悪魔の仔だからという理由は、大きい。克服できるのは寧ろ近い立場に在る雪男だけなのだろう。
でも、あの日の記憶は薄れないのだ。
燐を抱きしめ、燐と口づけをした、あの近さだけは、どうしたって、届かないものなのに。
届きながらも裏切ったそれに、納得なんて、できはしない。
「僕とずっと一緒にいれば」
「ゆき、お?」
「そんな思いしなくたって、良かったのに」
吐き捨てて、近づける。
燐は最初、困惑と共に顔を逸らした。顎を掴んで引き寄せると、逃げ切れずに、瞳がかち合う。
潤んだまなざしが、雪男を求めていないことなど知っている。
奥に、隅に、端に、底に、確かに愛した男の姿を浮かべて、求めている、ことを。
「兄さんのことが好きだよ」
見開かれた目の、躊躇と驚愕の隙間を縫って。
唇を押し当てた。
真っ先に飛んできた拳を軽く受け流し、シーツに押さえ付ける。ん、と小さく燐が鳴いた。何かを怖れるみたいに、震えている。一瞬だけ唇を離し「やめ」こじ開ける必要も無く簡単に口内に侵入する。
雪男の意図に後から後から気づかされる燐は完全にペースをかき乱され、惑っていた。元々優しい性根の兄だ。縋る弟を振り払うことすらできないのだろう。舌を絡め取られても、大して抵抗もできずに、されるがままになっている。
あの日の、光景。志摩と燐の、恋人の睦み合い。無理矢理にベッドに組み敷き、兄を蹂躙するこの姿は、同じように映るのだろうか。答えは理解っていながらも、認めたくはないものだった。
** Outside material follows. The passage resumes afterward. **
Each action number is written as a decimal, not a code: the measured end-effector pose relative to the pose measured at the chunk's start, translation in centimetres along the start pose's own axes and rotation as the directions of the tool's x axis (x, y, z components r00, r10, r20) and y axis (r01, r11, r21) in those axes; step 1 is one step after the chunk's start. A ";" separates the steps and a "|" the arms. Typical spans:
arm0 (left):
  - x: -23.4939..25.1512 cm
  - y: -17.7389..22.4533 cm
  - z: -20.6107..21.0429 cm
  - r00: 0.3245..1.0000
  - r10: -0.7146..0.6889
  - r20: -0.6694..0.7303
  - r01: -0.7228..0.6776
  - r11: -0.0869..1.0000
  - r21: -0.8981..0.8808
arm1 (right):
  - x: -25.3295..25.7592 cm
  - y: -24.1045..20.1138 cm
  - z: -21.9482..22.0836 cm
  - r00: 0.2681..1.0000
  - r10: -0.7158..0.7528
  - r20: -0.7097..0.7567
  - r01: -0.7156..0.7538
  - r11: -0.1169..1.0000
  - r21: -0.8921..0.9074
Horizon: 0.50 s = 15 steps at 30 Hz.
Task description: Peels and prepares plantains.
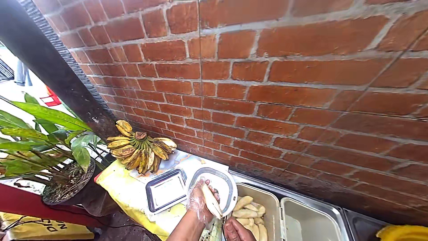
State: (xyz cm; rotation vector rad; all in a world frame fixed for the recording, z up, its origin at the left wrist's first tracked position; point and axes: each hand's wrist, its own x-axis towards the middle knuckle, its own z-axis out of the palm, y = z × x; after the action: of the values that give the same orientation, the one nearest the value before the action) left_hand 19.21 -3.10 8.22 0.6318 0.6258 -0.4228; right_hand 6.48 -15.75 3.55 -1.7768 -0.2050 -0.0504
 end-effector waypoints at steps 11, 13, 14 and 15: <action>-1.1 3.3 -1.8 0.997 -0.062 0.042 0.063 0.998 -0.016 | 2.0 0.4 4.2 0.999 0.022 -0.028 -0.024 0.995 -0.098; -1.2 3.5 -2.1 0.996 -0.068 0.051 0.069 0.998 -0.005 | 2.3 0.5 4.5 0.999 0.030 -0.027 -0.032 0.994 -0.102; -1.1 3.6 -2.3 0.996 -0.067 0.059 0.067 0.998 -0.002 | 2.5 0.5 4.6 0.999 0.035 -0.028 -0.038 0.994 -0.107; -1.1 3.6 -2.5 0.996 -0.066 0.068 0.066 0.998 -0.001 | 2.6 0.6 4.8 0.999 0.044 -0.028 -0.047 0.992 -0.115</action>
State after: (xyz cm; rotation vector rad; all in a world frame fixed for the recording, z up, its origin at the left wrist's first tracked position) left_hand 19.34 1.37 8.85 0.5927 0.5834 -0.5026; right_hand 8.75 -10.95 2.32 -1.8941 -0.1452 -0.0532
唾液を送り込みながら、思う。尻尾を見せてはいけないから、たぶん燐は志摩にも裸を見せていない。すんでの所で追い返したに違いない。
だとすれば、そう。
これは紛れもない。絶好の機会であって、最後の奇跡と、呼べるのかもしれない。
「ねえ、兄さん」
荒い息をつき、全身を震わせる燐を愛おしく眺めながら、笑う。
シャツのボタンに手をかけても、どうやら意識がぼんやりと飛んでいるのか、反応はない。首にまで流れている唾液を舐め上げ、耳元で囁く。
「僕が全部忘れさせてあげるからさ」
悪魔の誘惑を、そっと。
「抱かせてよ」
初青エクSSです。ようやく書けたよろこびでいっぱい。